For the classic underwear shot, make sure to stretch out the elastic waistband and leg bands first. Do this several times to really loosen the elastic to that it doesn't dig into your waist or legs.
Let's be honest: Gay guys love sending pictures of their junk to strangers. While we think this is a somewhat unusual way to say hello, we also believe strongly that the human body is beautiful. We love all parts of the body, no matter how big or small.
That being said, not all of you share our philosophy, and you prefer to have your dirty bits float across the Interweb as large as possible. I'm talking megapixel-large.
If large is your goal and you are taking a photo of your banana with a hard-on, then never, ever shoot it head-on. Always shoot it from the side or at an angle.
If you want to give it a little more length, make a tight fist, and, with your hand placed on the opposite side from the camera, push down at the base of your penis with your thumb. That way your hand looks small and your dick looks big. You aren't doing anything misleading. You are just taking advantage of the fact that many people weren't paying attention in art perspective class in high school. (Objects that are closer to the lens appear bigger than objects that are farther away.)
Another trick to make your dick appear bigger is to trim or "thin-out" your pubes. Don't get me wrong, a full '70s bush is mantastic, but trim that forest for maximum length. Be sure not to go overboard and shave it all off! You're a man now, so show off your man stuff.
If you're letting your dick lie on your stomach during this intimate selfie, then lean up and forward a little. The closer your dick is to your belly button, the longer it will appear.
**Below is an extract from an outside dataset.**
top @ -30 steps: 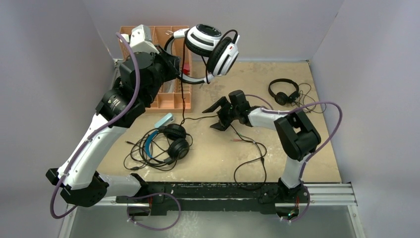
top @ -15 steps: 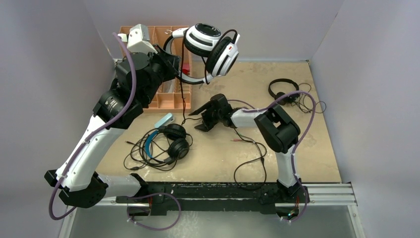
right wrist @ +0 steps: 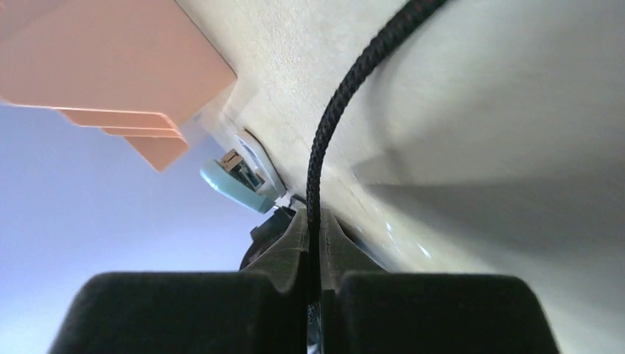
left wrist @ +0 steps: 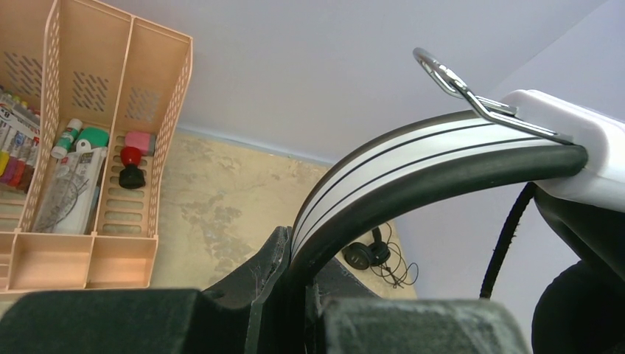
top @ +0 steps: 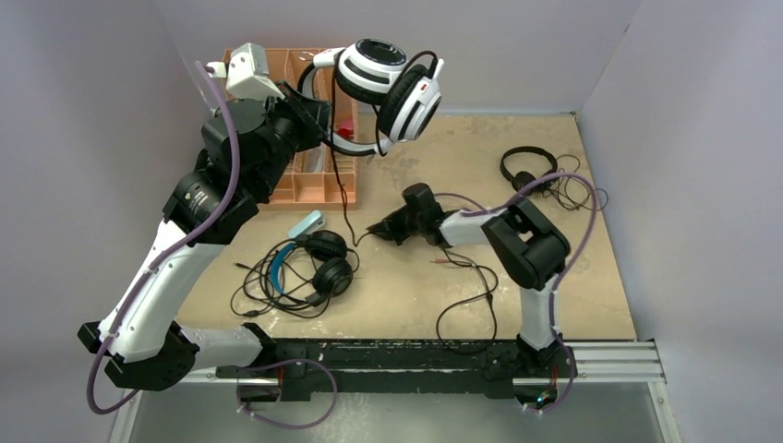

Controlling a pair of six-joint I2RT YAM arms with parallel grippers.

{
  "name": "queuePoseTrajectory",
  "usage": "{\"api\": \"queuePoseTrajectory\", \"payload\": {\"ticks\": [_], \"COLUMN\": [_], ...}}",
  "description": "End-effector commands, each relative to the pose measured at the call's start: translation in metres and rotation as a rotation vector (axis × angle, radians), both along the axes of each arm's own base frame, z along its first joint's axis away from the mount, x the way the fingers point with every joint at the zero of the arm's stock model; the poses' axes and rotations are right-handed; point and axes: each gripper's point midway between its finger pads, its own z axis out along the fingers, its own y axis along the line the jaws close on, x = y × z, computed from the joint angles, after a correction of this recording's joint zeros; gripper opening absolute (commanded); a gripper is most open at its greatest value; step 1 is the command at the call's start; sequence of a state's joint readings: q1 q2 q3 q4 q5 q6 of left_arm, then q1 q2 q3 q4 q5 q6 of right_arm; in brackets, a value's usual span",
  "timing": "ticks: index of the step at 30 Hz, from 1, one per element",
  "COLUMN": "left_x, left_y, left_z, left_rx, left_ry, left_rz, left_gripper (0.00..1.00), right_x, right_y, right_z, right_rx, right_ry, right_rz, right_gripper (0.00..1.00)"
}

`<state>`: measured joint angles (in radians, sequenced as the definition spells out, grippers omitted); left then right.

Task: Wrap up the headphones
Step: Wrap the headphones cable around the headphones.

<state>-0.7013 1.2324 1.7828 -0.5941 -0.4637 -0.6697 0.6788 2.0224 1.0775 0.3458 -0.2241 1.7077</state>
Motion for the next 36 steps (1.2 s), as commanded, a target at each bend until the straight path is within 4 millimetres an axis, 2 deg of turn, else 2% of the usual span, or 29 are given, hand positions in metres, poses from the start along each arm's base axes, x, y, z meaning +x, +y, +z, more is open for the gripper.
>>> {"api": "queuePoseTrajectory", "payload": {"ticks": [1,8,12,14,17,19,22,25,28,32,36], "left_x": [-0.020,-0.026,-0.028,-0.026,-0.021,-0.015,-0.003,0.008,0.019,0.026,0.029], "left_y": [0.008,-0.010,-0.019,-0.017,-0.010,-0.005,-0.001,0.005,0.019,0.038,0.045], "left_z": [0.059,0.057,0.050,0.043,0.039,0.039,0.036,0.030,0.022,0.014,0.011], "left_rx": [-0.160,-0.168,-0.151,-0.135,-0.122,-0.122,-0.148,-0.167,-0.137,-0.109,-0.085], "left_ry": [-0.145,-0.146,-0.130,-0.116,-0.110,-0.116,-0.128,-0.143,-0.133,-0.132,-0.134], "left_rz": [-0.041,-0.142,-0.187,-0.170,-0.123,-0.079,-0.015,0.056,0.161,0.279,0.323], "left_gripper": [0.00,0.00,0.00,0.00,0.00,0.00,0.00,0.00,0.00,0.00,0.00], "right_x": [0.021,0.026,0.027,0.023,0.011,-0.009,-0.046,-0.080,-0.103,-0.122,-0.131], "right_y": [-0.052,-0.159,-0.202,-0.217,-0.214,-0.189,-0.153,-0.132,-0.137,-0.147,-0.160], "right_z": [0.052,0.081,0.110,0.121,0.133,0.138,0.129,0.124,0.119,0.111,0.097], "right_rx": [-0.006,-0.206,-0.282,-0.326,-0.358,-0.256,-0.082,-0.013,-0.023,-0.074,-0.144], "right_ry": [-0.221,-0.462,-0.636,-0.708,-0.828,-0.908,-0.914,-0.911,-0.904,-0.913,-0.848], "right_rz": [-0.016,0.063,0.100,0.129,0.259,0.416,0.581,0.693,0.739,0.803,0.831], "right_gripper": [0.00,0.00,0.00,0.00,0.00,0.00,0.00,0.00,0.00,0.00,0.00]}}
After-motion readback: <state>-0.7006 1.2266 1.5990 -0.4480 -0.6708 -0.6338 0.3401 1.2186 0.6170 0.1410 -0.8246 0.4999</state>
If you have the kind of bootylicious ass that is so big and perky that it deserves its own zip code, then you can skip this section. For the rest of us, never shoot your ass straight on. Andrew says that instead, you should place your trunk at a 45-degree angle to the camera. Next, shift your weight to the hip furthest from the camera and bend the knee on the opposite leg. This will tighten any looseness back there and give you a rounder looking butt.
Then you should arch your back slightly. Slightly. If you overdo it, you may end up looking like a naked duck or an overzealous stripper in Montreal. You'll know when it looks ridiculous. In most things online, but particularly ass shots, subtlety is everything.
When taking photos of yourself, make sure you are conscious of what is going on behind you. The focus of the photo should be on the main attraction: you. Your future husband might be scared off by that floral Afghan Nanna knit behind you, not to mention the giant butt-plug in the corner. Keep it simple. Keep it classy. Better yet, take a pic outdoors, in the sun, on a beautiful day. Let people imagine you out in real world. Now that's sexy.